«La città sostenga la causa Tecnocall»

Ecco la lettera aperta dei 100 dipendenti che rischiano di perdere il posto di lavoro
L’AQUILA. Chiedono il sostegno di tutta la città. E lo hanno fatto con una lettera aperta in cui hanno espresso la loro grande preoccupazione per il loro futuro occupazionale. Si tratta degli oltre 100 lavoratori del Tecnocall che rischiano a breve di restare a casa. «Siamo lavoratrici e lavoratori del servizio di maggior tutela dell’energia elettrica che appartengono alla comunità dell’Aquila.
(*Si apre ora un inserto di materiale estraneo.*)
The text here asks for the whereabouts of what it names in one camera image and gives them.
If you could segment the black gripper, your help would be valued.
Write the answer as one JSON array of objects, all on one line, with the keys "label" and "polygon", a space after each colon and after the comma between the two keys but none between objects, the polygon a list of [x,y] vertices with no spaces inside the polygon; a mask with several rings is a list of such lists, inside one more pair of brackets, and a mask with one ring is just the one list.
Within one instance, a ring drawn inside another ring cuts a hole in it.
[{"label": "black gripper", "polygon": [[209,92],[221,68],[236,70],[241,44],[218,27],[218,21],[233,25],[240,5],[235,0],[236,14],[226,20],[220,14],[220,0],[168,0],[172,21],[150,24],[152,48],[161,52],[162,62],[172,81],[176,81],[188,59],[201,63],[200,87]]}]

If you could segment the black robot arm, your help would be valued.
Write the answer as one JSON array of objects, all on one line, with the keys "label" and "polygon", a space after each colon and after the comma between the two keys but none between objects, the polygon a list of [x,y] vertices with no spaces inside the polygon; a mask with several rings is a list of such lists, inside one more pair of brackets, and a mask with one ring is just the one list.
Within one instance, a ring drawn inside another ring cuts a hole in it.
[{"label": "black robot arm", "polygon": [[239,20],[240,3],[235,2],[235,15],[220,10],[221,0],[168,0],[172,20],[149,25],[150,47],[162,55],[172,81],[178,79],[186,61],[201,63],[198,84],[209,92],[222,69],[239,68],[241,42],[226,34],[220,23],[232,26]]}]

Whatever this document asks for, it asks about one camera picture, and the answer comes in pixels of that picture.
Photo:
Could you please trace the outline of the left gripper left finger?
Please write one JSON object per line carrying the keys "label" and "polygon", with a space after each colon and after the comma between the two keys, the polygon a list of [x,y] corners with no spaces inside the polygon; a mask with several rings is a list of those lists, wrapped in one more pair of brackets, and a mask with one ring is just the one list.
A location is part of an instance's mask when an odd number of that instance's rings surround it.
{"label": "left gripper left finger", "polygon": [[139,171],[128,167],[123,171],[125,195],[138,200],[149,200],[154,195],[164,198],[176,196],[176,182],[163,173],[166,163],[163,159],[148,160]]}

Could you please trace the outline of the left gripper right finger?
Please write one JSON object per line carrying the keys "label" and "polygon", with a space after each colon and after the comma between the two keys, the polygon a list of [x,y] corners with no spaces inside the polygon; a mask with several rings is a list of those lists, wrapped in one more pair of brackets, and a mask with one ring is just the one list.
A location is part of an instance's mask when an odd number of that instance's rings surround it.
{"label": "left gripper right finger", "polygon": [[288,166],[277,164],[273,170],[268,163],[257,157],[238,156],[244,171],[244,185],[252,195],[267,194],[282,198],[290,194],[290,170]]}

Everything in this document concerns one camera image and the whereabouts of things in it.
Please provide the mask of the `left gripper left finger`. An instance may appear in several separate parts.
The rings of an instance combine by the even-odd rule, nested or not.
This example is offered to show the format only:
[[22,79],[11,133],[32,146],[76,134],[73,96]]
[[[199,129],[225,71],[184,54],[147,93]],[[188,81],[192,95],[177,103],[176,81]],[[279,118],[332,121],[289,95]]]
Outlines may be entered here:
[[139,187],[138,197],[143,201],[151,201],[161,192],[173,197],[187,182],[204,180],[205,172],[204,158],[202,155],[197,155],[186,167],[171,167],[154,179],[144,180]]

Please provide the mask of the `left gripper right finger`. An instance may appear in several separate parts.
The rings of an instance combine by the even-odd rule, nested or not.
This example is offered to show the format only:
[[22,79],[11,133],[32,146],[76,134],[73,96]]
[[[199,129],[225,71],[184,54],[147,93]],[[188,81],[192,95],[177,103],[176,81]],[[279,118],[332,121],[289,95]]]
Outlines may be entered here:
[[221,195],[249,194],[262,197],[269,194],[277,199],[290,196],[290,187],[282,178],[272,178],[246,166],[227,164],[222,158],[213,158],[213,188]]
Siamo le stesse persone che incontrate per strada, che insieme a voi hanno pianto, hanno avuto paura, si sono rimboccate le maniche e non si sono mai arrese, proprio come avete fatto tutte e tutti voi nei momenti difficili della nostra città. Siamo le lavoratrici ed i lavoratori del mercato tutelato dell’energia che a breve termine rischiano di non avere più un posto di lavoro non per una crisi aziendale o economica ma per una scelta politica. Il Governo nel decreto energia ha scelto di cancellare una norma di civiltà che avrebbe garantito a tutte e tutti noi di continuare a svolgere il nostro lavoro, quella norma si chiama clausola sociale. Decisione questa che non ha visto sinora una vera contrapposizione delle istituzioni locali. In questa città la continua narrazione di una classe politica ci rappresenta una filiera che partendo dal locale arriva fino al governo nazionale, ma che ad oggi non è stata in grado di rompere un meccanismo decisionale che avrà ricadute pesantissime su tutti noi. Caduta la maschera, si preferisce l’appartenenza ad una partito ed ad una coalizione, si prova a difendere l’indifendibile che nulla ha a che fare con la verità fattuale e di diritto. La clausola sociale è un nostro diritto», scrivono, «la sua cancellazione non rappresenta un attacco solo a noi, ma rischia di rimettere in discussione una conquista del movimento dei lavoratori. Vi scriviamo oggi per fare chiarezza, affinché ci si ricordi di chi sta lottando per difendere il posto di lavoro, ma che nel contempo sta denunciando un grave rischio che potrebbe riguardare altre persone. Se è vero come è vero che noi aquilane e aquilani abbiamo avuto la capacità di dimostrare di essere comunità chiediamo a voi tutte e tutti di essere solidali con la nostra lotta, di sostenerci, di non farci sentire sole e soli. Abbiamo bisogno di voi, della forza che il territorio ha espresso nei momenti di crisi».